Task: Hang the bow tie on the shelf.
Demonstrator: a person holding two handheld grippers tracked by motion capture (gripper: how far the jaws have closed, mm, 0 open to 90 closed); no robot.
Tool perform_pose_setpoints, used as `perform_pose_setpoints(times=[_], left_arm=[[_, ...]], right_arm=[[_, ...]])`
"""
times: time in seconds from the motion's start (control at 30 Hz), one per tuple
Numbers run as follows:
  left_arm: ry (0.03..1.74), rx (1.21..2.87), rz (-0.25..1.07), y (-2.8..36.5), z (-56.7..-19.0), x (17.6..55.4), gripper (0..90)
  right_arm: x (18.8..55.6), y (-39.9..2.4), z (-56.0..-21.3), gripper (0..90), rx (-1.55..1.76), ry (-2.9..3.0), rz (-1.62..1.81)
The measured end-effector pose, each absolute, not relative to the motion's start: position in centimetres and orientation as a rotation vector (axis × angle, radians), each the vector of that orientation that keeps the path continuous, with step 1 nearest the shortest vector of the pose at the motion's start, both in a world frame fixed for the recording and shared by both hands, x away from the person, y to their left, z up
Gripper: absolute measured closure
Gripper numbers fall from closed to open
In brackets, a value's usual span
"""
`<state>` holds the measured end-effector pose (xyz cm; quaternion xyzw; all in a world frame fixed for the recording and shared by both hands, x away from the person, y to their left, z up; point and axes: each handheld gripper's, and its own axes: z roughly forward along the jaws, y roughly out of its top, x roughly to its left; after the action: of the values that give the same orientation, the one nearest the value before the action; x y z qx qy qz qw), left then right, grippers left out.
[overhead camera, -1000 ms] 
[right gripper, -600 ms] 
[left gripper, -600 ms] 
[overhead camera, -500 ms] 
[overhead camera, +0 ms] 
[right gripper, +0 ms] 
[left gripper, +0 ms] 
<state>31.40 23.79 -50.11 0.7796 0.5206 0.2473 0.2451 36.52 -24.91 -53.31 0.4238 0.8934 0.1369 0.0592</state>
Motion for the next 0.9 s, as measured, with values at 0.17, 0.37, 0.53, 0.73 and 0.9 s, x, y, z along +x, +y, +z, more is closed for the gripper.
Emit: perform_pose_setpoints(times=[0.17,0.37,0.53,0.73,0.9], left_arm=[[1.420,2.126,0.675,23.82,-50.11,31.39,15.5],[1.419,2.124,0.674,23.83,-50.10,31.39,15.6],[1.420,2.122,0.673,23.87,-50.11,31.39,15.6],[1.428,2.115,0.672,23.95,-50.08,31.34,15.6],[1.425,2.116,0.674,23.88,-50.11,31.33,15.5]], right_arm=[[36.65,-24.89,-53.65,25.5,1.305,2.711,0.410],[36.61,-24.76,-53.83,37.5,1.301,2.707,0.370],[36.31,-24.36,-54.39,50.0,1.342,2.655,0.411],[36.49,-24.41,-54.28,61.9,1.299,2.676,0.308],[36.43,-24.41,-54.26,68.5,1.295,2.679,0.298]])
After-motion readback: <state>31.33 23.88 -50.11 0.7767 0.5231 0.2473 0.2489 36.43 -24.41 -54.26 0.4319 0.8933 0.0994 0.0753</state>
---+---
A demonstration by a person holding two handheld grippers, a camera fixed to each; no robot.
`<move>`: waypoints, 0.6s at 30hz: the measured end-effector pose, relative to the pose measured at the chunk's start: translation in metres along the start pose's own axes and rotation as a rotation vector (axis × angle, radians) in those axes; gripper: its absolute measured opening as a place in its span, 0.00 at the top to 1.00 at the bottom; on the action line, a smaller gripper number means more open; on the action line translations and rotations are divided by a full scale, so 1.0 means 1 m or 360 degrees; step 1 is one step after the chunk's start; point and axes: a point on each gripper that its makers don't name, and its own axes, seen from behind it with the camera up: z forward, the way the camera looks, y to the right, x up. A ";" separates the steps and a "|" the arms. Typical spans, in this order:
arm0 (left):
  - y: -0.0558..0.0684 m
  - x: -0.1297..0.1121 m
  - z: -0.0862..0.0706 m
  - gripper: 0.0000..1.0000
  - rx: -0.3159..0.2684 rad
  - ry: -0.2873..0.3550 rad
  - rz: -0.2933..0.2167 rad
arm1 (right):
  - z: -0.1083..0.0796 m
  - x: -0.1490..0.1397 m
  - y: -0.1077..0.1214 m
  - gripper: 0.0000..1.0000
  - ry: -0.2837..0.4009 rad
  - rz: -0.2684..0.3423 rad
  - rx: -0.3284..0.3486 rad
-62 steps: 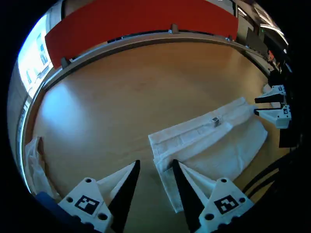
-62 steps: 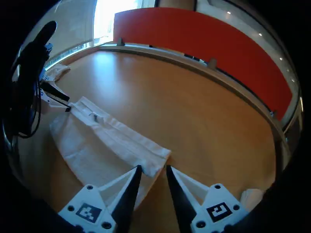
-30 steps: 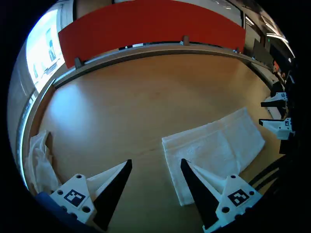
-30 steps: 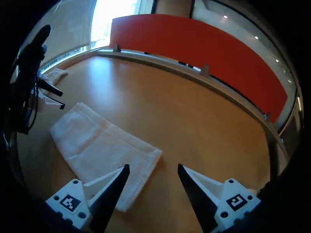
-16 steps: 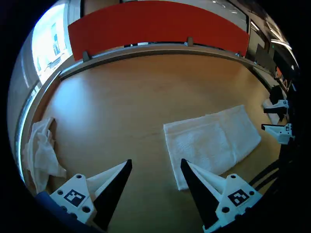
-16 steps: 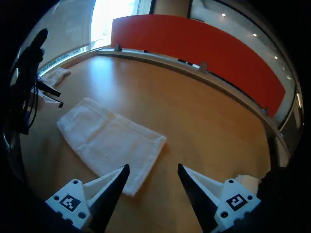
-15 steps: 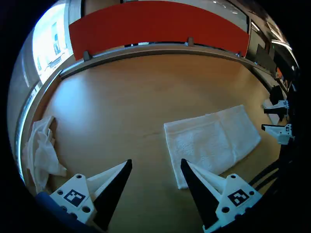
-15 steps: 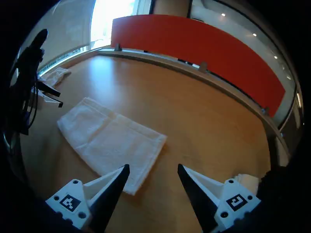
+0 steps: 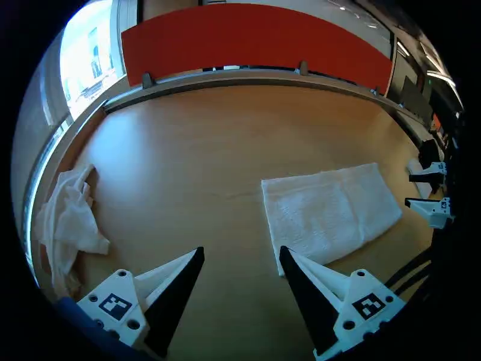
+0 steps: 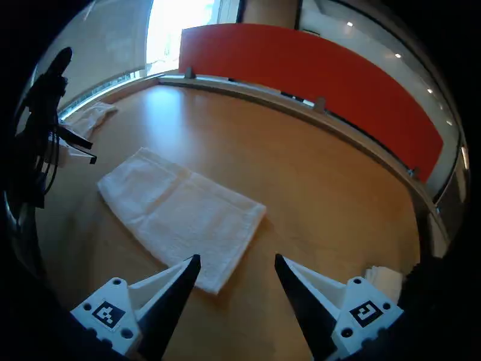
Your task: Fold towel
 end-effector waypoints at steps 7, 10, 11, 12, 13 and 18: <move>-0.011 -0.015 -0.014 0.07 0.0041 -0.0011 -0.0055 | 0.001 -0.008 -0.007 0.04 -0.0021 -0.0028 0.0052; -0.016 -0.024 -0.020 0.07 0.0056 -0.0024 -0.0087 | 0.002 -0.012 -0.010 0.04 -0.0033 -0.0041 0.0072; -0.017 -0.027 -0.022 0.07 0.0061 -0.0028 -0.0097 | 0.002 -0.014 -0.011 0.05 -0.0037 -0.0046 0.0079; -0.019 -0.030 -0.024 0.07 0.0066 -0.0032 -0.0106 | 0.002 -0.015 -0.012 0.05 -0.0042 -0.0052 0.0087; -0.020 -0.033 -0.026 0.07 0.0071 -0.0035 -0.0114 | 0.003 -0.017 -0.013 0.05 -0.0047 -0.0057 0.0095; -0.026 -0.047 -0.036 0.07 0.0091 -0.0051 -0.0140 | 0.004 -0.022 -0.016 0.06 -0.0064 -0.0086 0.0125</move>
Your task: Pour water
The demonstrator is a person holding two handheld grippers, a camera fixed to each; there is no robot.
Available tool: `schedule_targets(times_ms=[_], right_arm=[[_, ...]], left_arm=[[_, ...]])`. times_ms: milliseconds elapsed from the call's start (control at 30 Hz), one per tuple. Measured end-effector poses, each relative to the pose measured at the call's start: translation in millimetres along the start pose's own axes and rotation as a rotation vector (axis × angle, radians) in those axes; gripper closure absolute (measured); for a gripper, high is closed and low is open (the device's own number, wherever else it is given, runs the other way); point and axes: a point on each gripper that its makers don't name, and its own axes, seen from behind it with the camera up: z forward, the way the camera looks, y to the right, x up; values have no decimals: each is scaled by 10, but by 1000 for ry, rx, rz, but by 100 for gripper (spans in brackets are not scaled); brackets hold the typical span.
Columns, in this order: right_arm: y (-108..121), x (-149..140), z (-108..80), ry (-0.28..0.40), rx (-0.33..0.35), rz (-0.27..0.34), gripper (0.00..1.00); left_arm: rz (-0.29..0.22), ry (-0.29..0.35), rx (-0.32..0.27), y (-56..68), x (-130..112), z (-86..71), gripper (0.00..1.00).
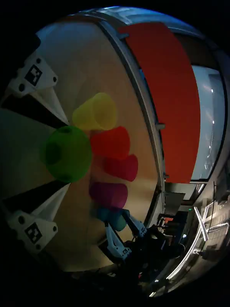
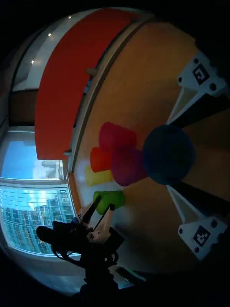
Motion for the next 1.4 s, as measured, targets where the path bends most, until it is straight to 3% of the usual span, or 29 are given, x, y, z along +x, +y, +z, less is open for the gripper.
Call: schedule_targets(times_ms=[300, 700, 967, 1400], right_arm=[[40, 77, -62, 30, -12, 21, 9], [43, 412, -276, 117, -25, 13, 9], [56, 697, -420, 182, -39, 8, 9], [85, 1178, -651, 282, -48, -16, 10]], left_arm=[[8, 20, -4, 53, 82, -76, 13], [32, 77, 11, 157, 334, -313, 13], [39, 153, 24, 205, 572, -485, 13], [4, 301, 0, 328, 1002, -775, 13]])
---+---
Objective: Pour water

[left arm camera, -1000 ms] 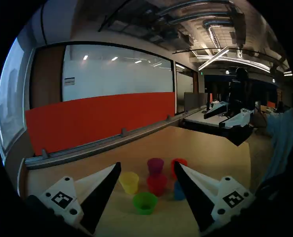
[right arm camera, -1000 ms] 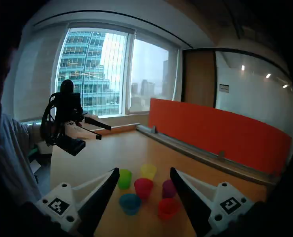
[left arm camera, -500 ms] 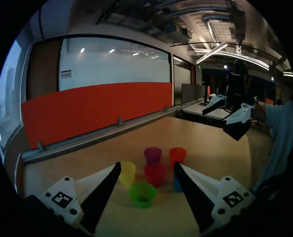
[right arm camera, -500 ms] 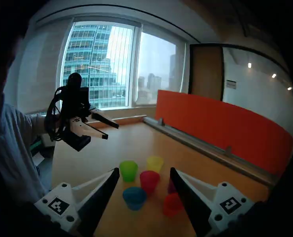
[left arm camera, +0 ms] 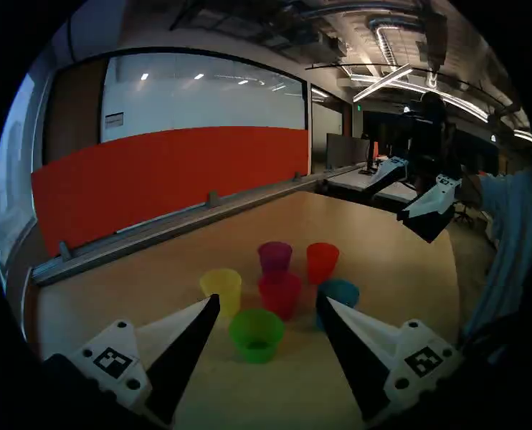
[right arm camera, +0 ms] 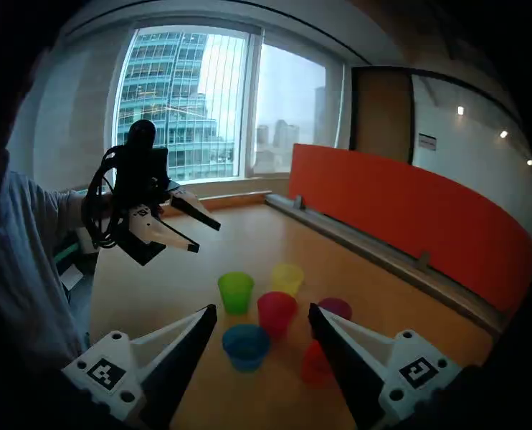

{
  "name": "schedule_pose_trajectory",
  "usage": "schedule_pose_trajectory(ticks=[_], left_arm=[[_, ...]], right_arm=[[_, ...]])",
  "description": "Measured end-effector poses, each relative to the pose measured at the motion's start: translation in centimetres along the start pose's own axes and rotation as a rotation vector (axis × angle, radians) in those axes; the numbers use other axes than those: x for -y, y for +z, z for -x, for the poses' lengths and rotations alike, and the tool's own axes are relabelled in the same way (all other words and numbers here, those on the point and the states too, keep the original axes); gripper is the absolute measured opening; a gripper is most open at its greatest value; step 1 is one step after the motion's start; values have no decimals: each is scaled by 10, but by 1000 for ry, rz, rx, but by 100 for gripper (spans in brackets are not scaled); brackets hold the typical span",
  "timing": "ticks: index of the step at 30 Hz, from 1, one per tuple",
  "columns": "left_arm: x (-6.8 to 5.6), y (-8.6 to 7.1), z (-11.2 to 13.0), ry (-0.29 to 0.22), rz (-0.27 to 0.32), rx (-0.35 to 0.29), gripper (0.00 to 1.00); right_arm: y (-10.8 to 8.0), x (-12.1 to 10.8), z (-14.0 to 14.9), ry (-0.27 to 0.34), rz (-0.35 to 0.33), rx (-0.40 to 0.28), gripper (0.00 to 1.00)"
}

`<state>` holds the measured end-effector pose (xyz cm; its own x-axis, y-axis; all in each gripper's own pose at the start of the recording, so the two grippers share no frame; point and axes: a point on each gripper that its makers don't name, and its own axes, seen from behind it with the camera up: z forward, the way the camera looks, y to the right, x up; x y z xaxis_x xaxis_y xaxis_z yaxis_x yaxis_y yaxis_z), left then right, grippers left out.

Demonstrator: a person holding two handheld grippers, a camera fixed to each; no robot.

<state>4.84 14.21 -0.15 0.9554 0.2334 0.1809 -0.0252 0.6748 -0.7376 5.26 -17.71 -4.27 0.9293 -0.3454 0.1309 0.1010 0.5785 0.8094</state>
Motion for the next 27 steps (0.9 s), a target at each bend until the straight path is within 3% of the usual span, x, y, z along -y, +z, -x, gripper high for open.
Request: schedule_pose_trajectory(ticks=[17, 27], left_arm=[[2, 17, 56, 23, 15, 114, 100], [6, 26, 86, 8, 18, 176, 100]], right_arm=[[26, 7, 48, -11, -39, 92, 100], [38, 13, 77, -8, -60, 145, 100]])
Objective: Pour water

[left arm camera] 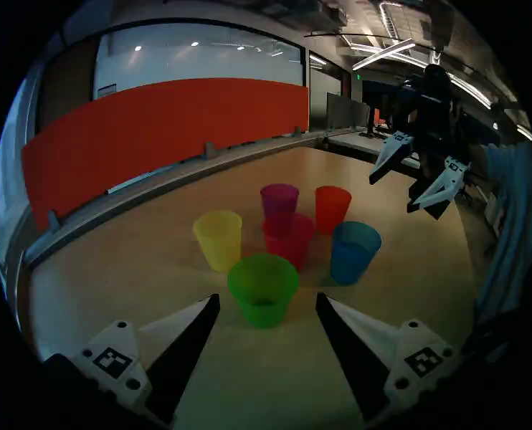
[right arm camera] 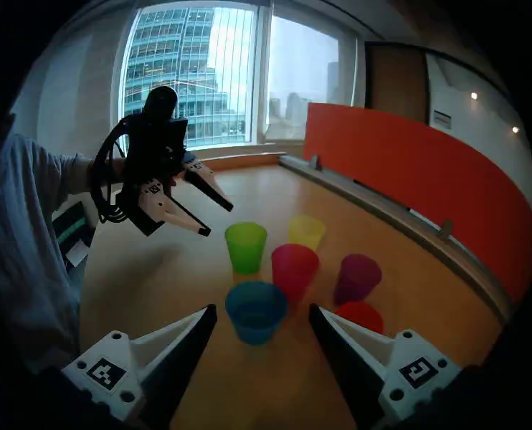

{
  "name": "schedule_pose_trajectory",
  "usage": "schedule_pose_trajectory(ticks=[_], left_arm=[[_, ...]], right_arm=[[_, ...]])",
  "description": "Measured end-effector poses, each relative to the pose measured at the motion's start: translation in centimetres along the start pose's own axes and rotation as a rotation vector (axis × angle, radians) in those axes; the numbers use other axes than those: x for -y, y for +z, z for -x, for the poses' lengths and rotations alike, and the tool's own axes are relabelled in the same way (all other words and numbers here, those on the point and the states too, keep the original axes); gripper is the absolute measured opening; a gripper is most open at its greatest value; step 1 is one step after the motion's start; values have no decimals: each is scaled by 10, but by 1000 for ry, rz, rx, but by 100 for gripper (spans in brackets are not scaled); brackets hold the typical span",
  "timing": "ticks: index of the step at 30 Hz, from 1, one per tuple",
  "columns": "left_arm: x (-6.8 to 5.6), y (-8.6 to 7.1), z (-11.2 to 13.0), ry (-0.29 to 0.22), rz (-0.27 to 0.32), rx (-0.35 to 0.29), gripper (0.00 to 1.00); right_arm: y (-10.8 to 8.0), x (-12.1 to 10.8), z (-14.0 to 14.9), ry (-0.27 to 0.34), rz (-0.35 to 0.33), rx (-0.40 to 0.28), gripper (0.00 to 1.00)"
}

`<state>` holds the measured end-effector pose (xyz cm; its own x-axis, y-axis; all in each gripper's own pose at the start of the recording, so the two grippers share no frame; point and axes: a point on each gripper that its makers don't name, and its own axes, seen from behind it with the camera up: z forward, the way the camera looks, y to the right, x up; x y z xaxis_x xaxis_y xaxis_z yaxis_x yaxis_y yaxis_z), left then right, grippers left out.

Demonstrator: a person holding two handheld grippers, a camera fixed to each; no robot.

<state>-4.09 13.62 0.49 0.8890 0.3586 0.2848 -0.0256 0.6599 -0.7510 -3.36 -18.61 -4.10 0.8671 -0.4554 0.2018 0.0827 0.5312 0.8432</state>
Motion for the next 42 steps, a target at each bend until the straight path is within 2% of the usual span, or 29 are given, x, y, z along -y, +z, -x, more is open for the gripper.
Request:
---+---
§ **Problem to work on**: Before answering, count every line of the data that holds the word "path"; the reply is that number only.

§ **Response to the exercise**: 4